- **Your instructions**
Repeat exactly the lines from the start of the material below up to and including the "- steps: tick" line.

··· Available data

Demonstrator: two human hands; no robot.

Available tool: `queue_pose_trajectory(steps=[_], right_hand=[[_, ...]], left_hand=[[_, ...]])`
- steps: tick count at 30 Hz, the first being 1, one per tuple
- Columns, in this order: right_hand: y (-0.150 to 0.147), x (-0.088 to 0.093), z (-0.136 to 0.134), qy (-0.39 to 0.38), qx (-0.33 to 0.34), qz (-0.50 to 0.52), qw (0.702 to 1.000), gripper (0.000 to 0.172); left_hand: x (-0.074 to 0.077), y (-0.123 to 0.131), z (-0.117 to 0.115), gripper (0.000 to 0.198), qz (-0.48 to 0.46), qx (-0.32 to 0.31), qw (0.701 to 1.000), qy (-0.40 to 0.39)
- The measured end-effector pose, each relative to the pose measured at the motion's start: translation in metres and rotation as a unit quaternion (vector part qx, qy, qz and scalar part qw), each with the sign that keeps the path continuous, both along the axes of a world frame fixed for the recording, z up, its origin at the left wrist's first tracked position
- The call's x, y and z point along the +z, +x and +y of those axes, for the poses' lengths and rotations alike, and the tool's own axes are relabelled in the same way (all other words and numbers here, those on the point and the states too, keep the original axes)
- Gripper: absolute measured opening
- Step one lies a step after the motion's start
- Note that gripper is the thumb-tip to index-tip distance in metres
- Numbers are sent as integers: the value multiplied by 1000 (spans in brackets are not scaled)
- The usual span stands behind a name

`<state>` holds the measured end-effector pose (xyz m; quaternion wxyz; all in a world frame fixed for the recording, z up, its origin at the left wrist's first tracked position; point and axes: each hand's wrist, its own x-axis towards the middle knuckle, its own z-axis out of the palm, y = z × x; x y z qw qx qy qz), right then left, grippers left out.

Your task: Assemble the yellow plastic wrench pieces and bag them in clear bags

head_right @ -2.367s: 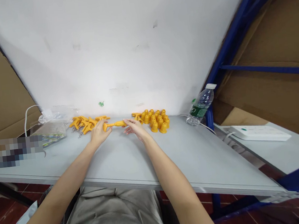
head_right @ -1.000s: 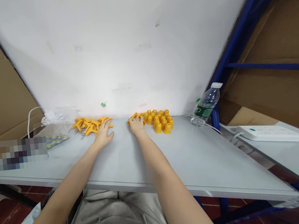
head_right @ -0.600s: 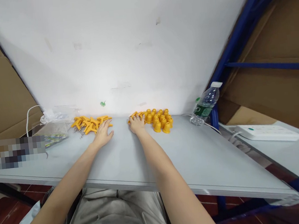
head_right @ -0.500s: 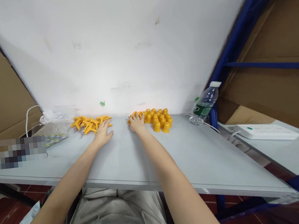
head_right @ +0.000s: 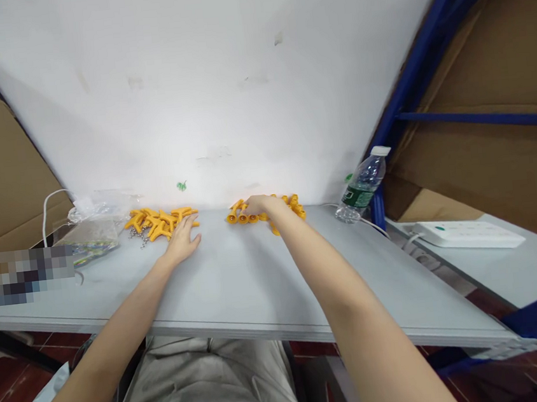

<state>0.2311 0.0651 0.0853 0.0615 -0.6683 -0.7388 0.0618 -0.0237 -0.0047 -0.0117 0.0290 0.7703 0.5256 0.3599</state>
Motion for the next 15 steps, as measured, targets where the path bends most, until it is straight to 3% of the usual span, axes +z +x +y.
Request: queue_pose_trajectory(steps=[3, 7, 10, 15], right_hand=[[17, 20, -10, -90, -2, -2, 996, 28], [40, 32, -25, -58, -34, -8, 998, 32], [53, 21, -33, -29, -77, -4, 997, 32], [53, -16, -44, -38, -105, 5, 994, 30]], left_hand=[[0, 0, -1, 55, -1, 3, 1000, -1], [-1, 0, 0, 54, 0, 2, 1000, 5], [-3, 0, 1, 53, -1, 0, 1000, 7], [-4, 0, 2, 54, 4, 6, 1000, 4]])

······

- **Exercise result**
Demonstrator: two human hands; no robot.

Available tool: `queue_pose_trajectory(steps=[_], right_hand=[[_, ...]], left_hand=[[_, ...]])`
- steps: tick count at 30 Hz, the first being 1, one per tuple

The exercise requires no additional output.